* **AIM OF THE EXERCISE**:
When you reach the line containing "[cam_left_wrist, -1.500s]", begin copying, and keep copying each line exactly until the listing ends.

* **MATERIAL FOR THIS EXERCISE**:
* * * * * * *

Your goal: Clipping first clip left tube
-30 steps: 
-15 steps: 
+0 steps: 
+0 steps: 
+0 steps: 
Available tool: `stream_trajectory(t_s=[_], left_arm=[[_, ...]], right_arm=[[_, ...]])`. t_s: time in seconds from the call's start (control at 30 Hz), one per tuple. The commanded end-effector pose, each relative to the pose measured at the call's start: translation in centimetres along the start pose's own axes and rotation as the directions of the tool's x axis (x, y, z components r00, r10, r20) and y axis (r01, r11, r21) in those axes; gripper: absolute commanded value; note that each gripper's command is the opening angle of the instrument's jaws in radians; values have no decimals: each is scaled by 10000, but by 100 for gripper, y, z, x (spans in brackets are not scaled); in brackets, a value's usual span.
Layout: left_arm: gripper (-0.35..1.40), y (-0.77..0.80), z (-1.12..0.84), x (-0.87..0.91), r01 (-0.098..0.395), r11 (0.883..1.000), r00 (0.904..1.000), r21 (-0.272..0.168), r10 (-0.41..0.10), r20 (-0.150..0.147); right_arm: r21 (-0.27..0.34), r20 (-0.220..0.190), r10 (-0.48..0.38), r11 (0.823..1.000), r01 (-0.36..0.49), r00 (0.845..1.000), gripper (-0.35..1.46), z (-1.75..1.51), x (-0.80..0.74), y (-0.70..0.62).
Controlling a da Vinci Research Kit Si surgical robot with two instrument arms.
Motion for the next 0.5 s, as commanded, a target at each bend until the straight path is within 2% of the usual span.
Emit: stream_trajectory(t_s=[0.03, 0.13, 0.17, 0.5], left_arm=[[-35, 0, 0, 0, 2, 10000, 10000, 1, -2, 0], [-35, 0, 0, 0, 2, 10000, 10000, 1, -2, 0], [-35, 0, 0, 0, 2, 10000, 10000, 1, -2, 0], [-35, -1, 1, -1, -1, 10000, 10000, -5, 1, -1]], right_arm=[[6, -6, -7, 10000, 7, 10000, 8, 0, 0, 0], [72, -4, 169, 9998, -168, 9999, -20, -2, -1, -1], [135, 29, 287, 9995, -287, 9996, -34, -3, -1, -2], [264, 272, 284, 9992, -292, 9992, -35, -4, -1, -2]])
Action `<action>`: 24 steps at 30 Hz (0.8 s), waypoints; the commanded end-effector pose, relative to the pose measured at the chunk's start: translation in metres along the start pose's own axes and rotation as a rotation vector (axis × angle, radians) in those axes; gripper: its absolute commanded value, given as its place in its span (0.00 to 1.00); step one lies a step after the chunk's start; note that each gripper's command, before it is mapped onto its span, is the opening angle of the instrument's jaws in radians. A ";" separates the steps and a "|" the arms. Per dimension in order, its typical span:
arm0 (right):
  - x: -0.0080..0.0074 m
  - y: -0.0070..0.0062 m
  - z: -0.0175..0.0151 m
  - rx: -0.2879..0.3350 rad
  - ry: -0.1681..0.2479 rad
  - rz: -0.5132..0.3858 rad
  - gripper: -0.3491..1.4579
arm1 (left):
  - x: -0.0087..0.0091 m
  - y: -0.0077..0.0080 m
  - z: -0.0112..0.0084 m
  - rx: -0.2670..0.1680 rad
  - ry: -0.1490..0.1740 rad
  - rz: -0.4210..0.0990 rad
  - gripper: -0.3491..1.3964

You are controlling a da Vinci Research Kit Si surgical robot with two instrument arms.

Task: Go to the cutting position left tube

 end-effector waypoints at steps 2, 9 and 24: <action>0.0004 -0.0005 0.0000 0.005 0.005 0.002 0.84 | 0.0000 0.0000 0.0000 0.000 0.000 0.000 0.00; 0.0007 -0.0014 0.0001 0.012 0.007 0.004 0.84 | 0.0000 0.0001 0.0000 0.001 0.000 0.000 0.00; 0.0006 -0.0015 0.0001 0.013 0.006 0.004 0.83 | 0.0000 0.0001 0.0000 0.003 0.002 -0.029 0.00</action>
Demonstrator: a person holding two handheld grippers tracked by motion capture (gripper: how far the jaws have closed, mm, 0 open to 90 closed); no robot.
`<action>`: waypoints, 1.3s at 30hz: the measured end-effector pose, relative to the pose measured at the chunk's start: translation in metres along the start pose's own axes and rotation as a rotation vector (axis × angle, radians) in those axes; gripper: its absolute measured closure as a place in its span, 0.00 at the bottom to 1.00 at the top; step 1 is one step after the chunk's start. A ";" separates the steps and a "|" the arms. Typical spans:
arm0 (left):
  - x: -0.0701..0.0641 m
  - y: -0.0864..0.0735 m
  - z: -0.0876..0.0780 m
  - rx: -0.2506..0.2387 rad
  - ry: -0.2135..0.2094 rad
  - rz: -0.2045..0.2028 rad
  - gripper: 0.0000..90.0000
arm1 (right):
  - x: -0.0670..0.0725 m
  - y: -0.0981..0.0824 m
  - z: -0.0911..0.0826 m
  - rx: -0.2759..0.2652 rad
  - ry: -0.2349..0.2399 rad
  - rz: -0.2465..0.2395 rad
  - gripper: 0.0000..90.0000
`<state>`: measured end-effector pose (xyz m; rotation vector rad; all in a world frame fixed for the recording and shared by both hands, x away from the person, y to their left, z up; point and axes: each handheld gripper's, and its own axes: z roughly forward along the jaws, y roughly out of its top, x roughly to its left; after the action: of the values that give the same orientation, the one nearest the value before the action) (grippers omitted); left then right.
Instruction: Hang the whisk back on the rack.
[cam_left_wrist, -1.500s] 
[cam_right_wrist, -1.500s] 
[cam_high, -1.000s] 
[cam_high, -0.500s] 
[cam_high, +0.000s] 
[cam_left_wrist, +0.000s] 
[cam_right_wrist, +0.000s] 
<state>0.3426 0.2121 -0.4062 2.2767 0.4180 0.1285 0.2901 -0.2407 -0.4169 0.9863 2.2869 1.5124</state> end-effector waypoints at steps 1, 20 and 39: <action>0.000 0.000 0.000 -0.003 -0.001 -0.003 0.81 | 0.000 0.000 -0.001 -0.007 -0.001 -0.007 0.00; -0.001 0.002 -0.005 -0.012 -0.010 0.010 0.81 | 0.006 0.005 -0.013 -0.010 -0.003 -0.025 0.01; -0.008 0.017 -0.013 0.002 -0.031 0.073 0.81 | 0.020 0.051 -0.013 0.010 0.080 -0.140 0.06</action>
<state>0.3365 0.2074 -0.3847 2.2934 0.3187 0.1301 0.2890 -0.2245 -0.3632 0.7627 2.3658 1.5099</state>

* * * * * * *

* **EXPECTED OUTPUT**:
[cam_left_wrist, -1.500s] 
[cam_right_wrist, -1.500s] 
[cam_high, -1.000s] 
[cam_high, -0.500s] 
[cam_high, +0.000s] 
[cam_left_wrist, +0.000s] 
[cam_right_wrist, +0.000s] 
<state>0.3426 0.2121 -0.4062 2.2767 0.4180 0.1285 0.2901 -0.2407 -0.4169 0.9863 2.2869 1.5124</state> end-effector waypoints at steps 1, 20 and 39: <action>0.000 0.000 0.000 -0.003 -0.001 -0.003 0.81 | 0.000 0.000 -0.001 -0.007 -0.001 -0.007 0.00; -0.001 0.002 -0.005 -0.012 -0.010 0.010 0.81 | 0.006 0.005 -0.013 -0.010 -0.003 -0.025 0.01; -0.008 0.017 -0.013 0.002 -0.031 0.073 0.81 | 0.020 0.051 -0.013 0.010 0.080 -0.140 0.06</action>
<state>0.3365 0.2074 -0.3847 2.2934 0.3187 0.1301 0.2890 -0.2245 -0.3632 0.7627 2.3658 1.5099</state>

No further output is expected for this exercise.